The Greens versus 'Big Oil'

If you are an enviro-activist with access to lawyers and mega-money who believes that catastrophic anthropogenic global warming (CAGW) is caused by evil fossil fuel industries who ignore this harm to humanity to protect their profits, you don't simply whine about this problem, you file giant lawsuits against those industries.

This already happened in three major global warming nuisance cases: Connecticut v. American Electric PowerComer v. Murphy Oil, and Kivalina v. Exxon.  More recently, New York state attorney general Eric Schneiderman joined with 19 or so other state attorneys general to hold ExxonMobil accountable for supposedly knowing about the harm of it for decades while failing to tell its shareholders about it.

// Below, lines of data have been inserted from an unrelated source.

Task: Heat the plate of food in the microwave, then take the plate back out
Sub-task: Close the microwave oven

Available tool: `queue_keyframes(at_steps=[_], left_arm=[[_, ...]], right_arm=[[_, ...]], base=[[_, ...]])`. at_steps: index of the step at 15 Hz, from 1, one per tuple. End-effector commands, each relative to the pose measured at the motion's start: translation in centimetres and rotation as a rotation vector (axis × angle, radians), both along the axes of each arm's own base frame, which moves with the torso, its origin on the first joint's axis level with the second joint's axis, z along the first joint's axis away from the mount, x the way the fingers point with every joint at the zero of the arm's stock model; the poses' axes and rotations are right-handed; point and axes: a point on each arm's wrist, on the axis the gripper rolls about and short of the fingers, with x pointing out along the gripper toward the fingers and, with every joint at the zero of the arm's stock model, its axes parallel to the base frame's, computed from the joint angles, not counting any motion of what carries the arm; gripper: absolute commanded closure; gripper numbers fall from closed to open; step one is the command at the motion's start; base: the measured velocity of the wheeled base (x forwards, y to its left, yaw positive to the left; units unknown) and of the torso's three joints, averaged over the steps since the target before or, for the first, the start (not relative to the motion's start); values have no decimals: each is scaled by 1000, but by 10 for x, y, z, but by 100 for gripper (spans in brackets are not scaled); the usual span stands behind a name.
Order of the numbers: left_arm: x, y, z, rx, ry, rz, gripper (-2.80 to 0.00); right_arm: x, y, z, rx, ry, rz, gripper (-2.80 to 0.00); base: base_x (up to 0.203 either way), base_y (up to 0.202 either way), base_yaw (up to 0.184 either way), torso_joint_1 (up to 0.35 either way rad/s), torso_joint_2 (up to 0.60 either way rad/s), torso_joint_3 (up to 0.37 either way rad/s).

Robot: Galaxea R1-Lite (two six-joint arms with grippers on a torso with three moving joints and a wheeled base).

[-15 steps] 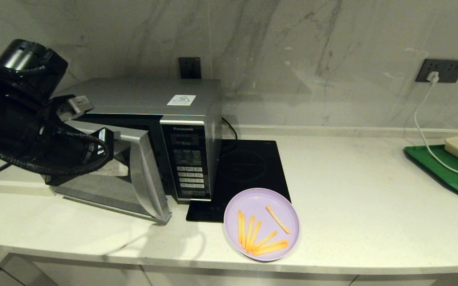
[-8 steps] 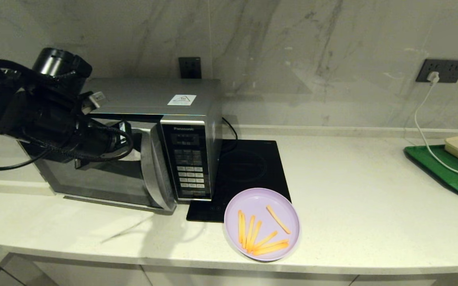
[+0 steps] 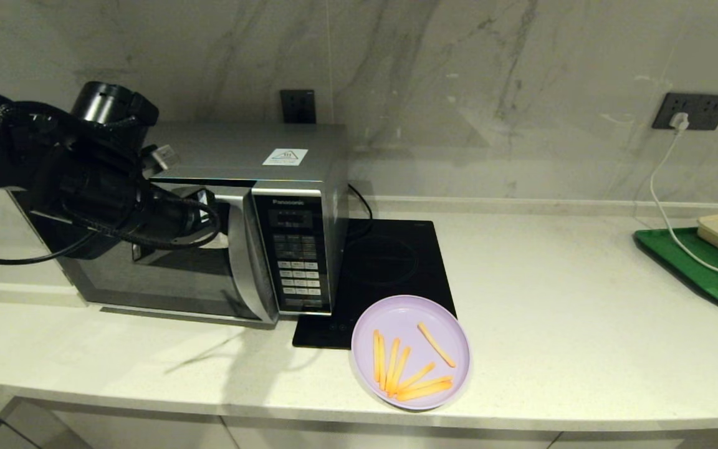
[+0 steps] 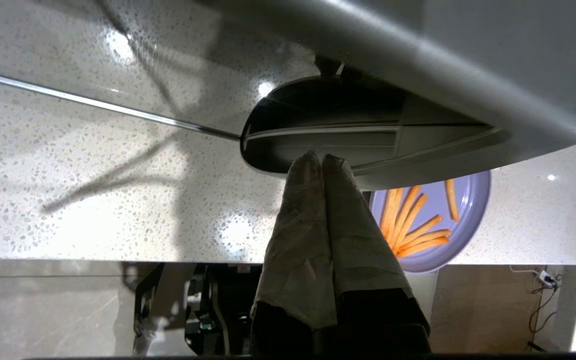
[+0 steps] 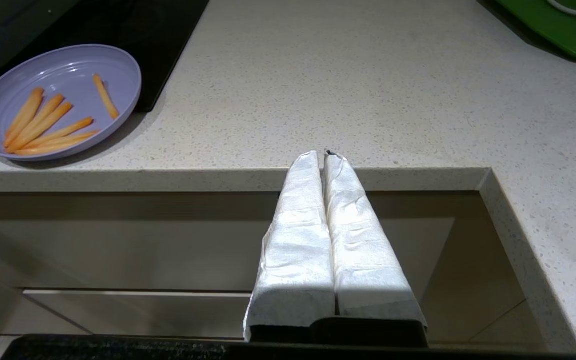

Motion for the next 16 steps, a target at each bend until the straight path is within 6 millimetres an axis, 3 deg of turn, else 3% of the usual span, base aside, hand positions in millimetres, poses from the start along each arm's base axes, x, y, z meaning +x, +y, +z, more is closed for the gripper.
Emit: queue_keyframes(at_steps=[1,10,14,16], left_arm=[[3,-1,6,-15,-43,0,0],[17,-4,6,-28,-121,1,0],[16,-4,8,-28,-128,2,0],[4,-3,19,-37,-154,-2,0]], right_arm=[[0,0,0,1,1,-1,0],[0,0,0,1,1,-1,0],[0,0,0,1,1,-1,0],[0,0,0,1,1,-1,0]], base=[[0,0,0,0,0,0],[0,0,0,0,0,0],[0,0,0,0,0,0],[0,0,0,0,0,0]])
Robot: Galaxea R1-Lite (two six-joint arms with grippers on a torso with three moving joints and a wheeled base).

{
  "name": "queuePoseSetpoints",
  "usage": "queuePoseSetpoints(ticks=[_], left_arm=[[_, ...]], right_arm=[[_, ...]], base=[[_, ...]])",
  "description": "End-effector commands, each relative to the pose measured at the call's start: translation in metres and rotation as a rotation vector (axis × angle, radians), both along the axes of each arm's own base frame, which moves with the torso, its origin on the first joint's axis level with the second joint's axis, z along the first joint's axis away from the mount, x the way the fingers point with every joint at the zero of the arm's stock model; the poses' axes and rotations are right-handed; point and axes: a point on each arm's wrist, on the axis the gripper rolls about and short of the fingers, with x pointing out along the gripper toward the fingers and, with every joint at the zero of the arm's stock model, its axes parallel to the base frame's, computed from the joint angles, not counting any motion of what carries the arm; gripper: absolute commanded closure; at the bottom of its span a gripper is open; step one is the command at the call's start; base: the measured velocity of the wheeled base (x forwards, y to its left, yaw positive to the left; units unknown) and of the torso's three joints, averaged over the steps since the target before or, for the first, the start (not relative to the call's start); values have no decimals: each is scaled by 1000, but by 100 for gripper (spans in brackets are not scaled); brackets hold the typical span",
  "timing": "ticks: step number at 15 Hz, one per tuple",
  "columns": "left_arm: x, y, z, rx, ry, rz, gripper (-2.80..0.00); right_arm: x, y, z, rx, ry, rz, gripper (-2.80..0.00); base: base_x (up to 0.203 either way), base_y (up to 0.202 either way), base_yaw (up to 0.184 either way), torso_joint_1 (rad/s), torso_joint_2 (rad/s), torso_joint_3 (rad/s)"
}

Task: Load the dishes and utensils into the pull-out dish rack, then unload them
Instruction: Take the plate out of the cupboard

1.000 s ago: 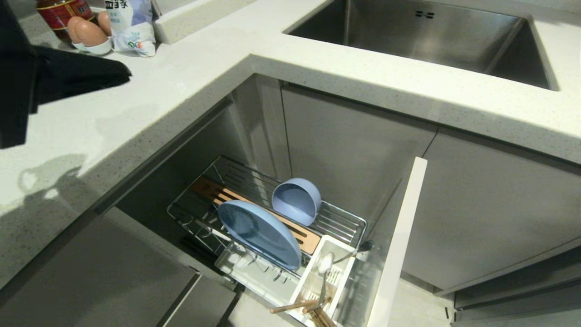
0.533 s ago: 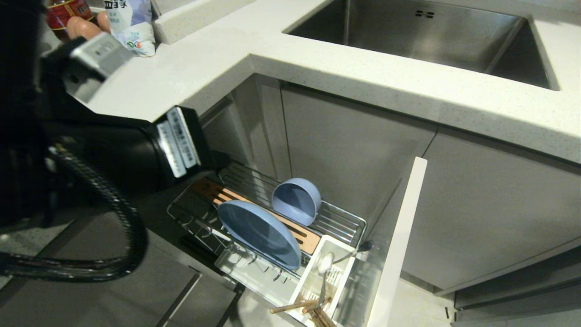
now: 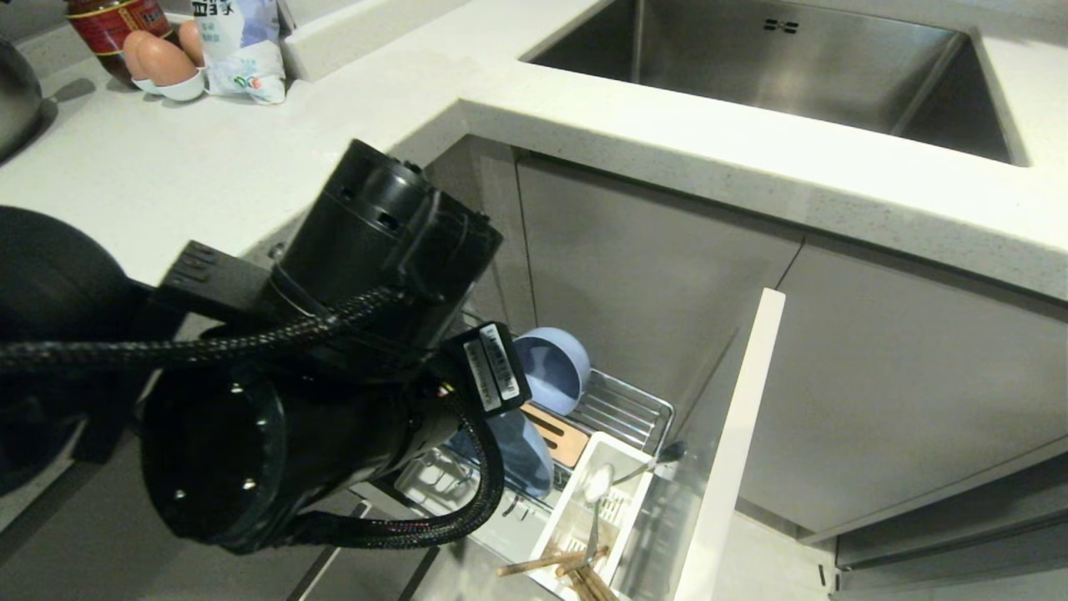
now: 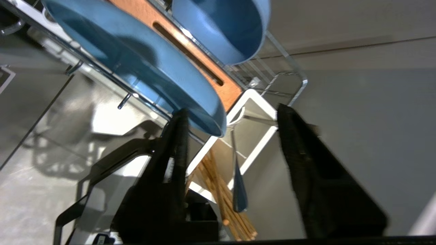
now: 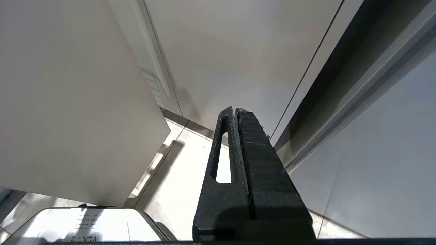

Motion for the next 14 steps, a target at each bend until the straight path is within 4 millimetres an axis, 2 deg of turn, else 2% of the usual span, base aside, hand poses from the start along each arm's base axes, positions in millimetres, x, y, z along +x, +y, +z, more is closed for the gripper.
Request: queuePoseSetpoints(ticks=[1,8,14], left_arm=[[9,-13,-19,53,35,16,-280],[41,-37,-69,176,45,168,-280],[67,-43,-84,176,3,245,-280]], right_arm=[[0,0,0,0,0,1,0],[0,0,0,0,0,0,0],[0,0,0,0,0,1,0]], base=[[0,0,0,0,0,0],[0,0,0,0,0,0],[0,0,0,0,0,0]])
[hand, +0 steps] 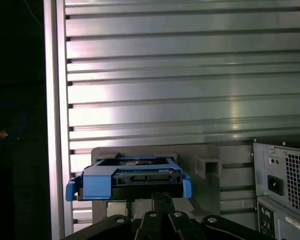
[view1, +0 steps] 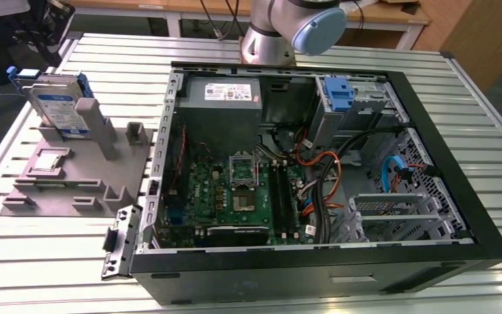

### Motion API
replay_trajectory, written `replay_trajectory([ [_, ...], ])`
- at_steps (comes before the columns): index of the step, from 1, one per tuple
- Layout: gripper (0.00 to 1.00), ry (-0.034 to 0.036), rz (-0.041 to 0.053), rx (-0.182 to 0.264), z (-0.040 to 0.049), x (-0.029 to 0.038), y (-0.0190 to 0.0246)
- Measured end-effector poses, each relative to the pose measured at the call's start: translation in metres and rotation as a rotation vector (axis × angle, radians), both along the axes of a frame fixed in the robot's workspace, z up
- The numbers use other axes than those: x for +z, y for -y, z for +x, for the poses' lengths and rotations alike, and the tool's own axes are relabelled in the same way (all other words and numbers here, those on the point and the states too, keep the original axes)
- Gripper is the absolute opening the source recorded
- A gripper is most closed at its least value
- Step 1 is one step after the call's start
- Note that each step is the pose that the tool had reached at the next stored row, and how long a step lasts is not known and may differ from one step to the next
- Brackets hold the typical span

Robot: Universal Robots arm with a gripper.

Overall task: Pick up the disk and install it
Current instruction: 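Reach for the disk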

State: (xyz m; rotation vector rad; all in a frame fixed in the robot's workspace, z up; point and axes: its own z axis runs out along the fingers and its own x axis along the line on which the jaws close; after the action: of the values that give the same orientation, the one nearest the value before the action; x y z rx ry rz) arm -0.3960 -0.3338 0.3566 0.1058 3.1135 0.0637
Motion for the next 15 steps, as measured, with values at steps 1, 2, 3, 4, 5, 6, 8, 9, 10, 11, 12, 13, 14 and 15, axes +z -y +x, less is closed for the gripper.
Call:
replay_trajectory([
  [1,0.10,0.0000,-0.0007,0.001,0.0000,0.0000,0.0000],
  [2,0.10,-0.0001,-0.0008,0.001,0.0000,0.0000,0.0000],
  [3,0.10,0.0000,-0.0010,0.001,-0.0001,0.0000,0.0000],
  [4,0.10,-0.0004,-0.0012,0.001,-0.0001,-0.0001,0.0000],
  [5,0.10,-0.0048,-0.0011,0.000,-0.0001,-0.0004,0.0000],
  [6,0.10,-0.0136,-0.0011,0.001,-0.0001,-0.0007,0.0000],
  [8,0.10,-0.0207,-0.0012,0.001,-0.0002,-0.0009,0.0000],
  [9,0.10,-0.0209,-0.0012,0.001,-0.0002,-0.0009,0.0000],
  [10,0.10,-0.0210,-0.0012,0.001,-0.0001,-0.0009,0.0000],
  [11,0.10,-0.0210,-0.0011,0.001,-0.0001,-0.0009,0.0000],
  [12,0.10,-0.0210,-0.0011,0.001,-0.0001,-0.0009,0.0000],
  [13,0.10,-0.0211,-0.0012,0.001,-0.0001,-0.0009,0.0000],
  [14,0.10,-0.0212,-0.0012,0.003,-0.0001,-0.0009,0.0000],
  [15,0.10,-0.0211,-0.0013,0.011,-0.0004,-0.0010,0.0000],
])
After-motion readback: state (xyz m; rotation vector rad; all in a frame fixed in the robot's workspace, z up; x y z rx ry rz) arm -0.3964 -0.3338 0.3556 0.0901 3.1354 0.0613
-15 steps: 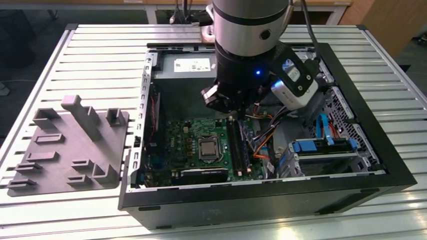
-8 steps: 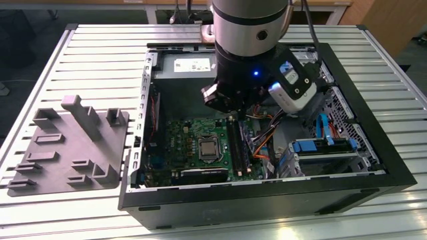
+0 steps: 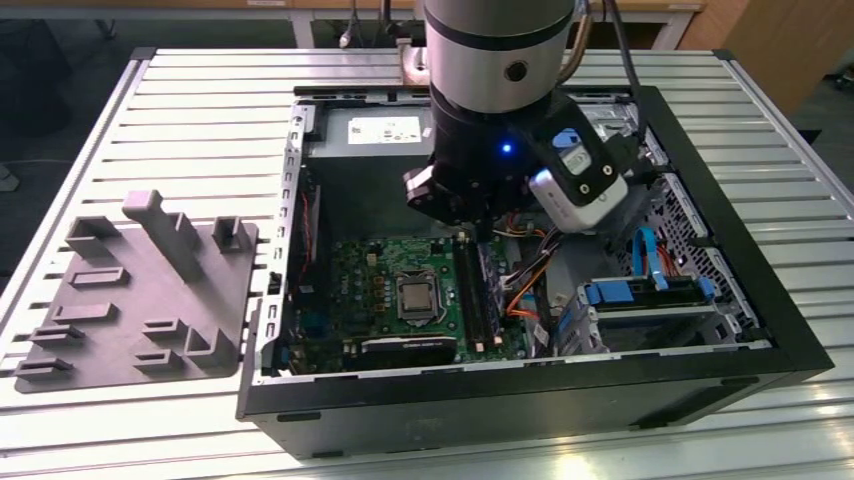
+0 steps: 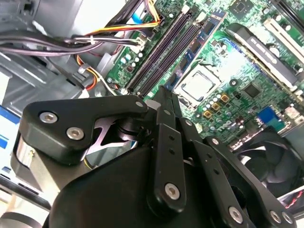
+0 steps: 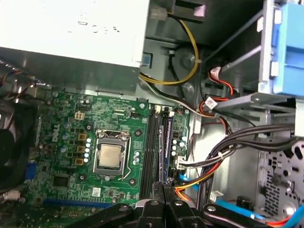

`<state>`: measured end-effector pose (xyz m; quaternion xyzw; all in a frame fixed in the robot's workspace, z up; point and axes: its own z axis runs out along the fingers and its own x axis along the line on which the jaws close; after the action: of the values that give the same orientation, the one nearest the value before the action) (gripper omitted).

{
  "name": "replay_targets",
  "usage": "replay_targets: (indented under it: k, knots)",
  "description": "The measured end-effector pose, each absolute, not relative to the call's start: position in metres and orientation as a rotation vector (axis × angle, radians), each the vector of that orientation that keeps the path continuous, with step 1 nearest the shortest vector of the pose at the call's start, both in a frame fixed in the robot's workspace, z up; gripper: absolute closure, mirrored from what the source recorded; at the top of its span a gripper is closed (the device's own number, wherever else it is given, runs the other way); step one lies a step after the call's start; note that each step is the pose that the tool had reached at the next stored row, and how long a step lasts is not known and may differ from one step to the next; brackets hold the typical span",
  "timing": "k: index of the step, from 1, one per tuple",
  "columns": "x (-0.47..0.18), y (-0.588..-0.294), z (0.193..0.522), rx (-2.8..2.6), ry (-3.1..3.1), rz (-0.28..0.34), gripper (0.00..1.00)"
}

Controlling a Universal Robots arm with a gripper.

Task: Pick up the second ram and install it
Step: 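Insert the second ram into the second slot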

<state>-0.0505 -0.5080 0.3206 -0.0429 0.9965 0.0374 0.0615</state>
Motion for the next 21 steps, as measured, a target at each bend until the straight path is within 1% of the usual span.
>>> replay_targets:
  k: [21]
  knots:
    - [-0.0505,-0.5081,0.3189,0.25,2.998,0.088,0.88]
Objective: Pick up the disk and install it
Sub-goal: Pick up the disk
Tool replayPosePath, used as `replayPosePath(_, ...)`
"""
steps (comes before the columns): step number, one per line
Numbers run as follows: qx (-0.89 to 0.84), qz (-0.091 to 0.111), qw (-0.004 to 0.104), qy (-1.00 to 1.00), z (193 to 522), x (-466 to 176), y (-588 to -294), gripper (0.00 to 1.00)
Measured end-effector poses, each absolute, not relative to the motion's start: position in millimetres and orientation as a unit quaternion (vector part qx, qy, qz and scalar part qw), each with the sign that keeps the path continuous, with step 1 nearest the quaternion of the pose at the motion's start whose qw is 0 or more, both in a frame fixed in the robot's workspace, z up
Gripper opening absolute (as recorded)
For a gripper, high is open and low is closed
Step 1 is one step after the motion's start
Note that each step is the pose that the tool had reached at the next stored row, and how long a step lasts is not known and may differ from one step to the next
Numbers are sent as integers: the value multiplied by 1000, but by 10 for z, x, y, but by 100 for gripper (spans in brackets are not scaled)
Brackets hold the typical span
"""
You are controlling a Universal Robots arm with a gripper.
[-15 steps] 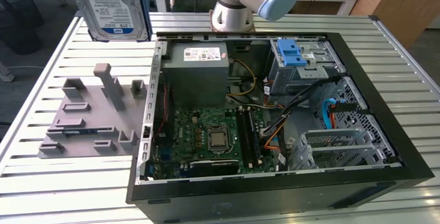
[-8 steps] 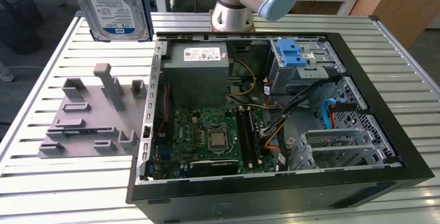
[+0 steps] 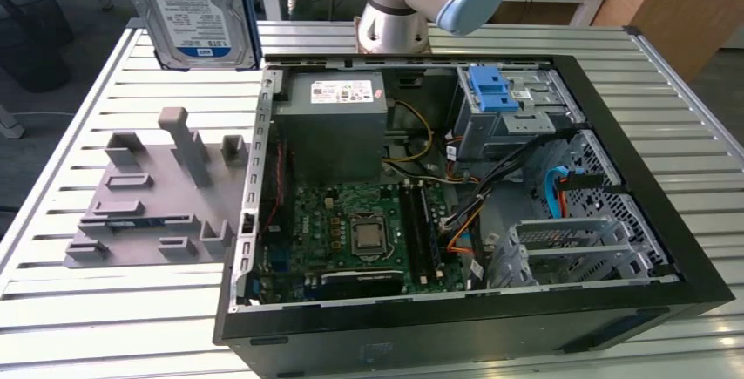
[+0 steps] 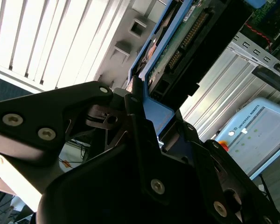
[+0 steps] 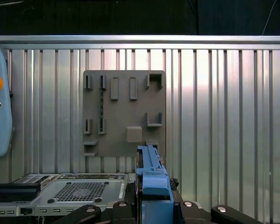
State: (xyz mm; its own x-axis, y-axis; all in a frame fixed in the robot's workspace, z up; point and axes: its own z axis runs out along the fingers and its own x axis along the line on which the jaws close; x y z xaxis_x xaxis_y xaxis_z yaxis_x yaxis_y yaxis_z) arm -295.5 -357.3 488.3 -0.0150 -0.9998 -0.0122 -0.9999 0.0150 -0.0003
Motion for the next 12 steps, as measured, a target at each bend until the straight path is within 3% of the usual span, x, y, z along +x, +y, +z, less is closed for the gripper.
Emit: replayPosePath(12,-702,4,5,712,4882,-2911,-3573,36)
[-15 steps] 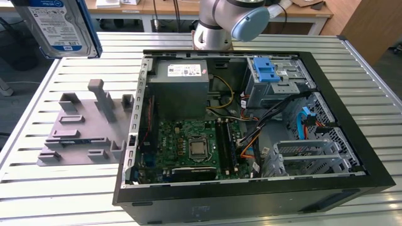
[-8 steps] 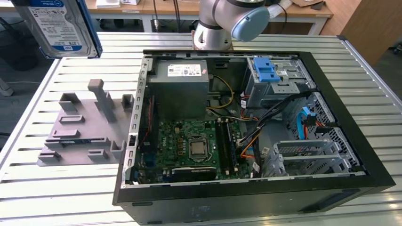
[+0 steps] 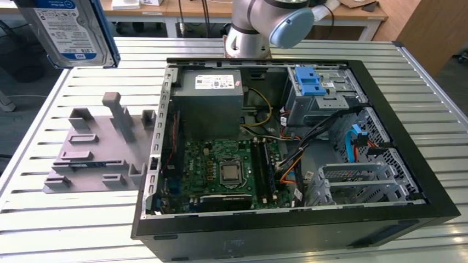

However, Schneiderman has suffered setbacks ranging from faulty evidence to withdrawn subpoenas, and the three global warming nuisance cases have fallen apart.  The Supreme Court dismissed Connecticut v. AEP on June 20, 2011; Comer v. Murphy Oil came to its final end on March 20, 2012; and the 9th District Court put the final nail in the coffin of Kivalina v. Exxon on September 21, 2012, prompting some legal pundits to wonder if this was the end of climate tort litigation.

But if at first you don't succeed with winning your global warming nuisance lawsuits, try, try again.

So it was no surprise last week when nearly identical complaints were filed separately in San Francisco and Alameda Counties, People of the State of California v. British Petroleum P.L.C. et al., by San Francisco city attorney Dennis Herrera and Oakland city attorney Barbara J. Parker.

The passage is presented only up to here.